_ACTIVITY_
Transcribe only the last portion of the material: exactly the lines from the one with "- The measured" through the end, inclusive.

_GIVEN INFORMATION_
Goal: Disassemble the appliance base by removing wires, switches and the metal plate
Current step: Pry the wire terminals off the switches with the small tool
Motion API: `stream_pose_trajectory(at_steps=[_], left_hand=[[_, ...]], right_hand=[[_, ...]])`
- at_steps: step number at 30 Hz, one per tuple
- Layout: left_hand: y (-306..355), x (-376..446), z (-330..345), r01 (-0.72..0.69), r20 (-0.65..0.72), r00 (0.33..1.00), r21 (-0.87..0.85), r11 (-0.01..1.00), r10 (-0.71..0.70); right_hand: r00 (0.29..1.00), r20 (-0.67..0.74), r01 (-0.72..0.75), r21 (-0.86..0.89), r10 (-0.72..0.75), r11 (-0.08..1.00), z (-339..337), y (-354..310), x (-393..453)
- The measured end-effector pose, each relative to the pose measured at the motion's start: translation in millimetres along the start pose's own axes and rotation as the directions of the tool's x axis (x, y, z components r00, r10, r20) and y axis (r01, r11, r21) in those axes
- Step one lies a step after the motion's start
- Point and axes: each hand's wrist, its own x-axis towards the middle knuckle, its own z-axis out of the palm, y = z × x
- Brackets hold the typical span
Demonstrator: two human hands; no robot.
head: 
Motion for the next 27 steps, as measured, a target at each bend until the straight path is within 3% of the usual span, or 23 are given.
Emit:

_OUTPUT OF THE EXERCISE_
- The measured end-effector pose, each relative to the pose measured at the motion's start: translation in millimetres along the start pose's own axes and rotation as the directions of the tool's x axis (x, y, z components r00, r10, r20) and y axis (r01, r11, r21) in those axes
- Step one lies a step after the motion's start
- Point and axes: each hand's wrist, its own x-axis towards the middle knuckle, its own z-axis out of the palm, y = z × x
- Brackets hold the typical span
Demonstrator: two human hands; no robot.
head: 
Motion for the next 27 steps, as measured, a target at each bend until the straight path is within 3% of the usual span, or 23 are given.
Emit:

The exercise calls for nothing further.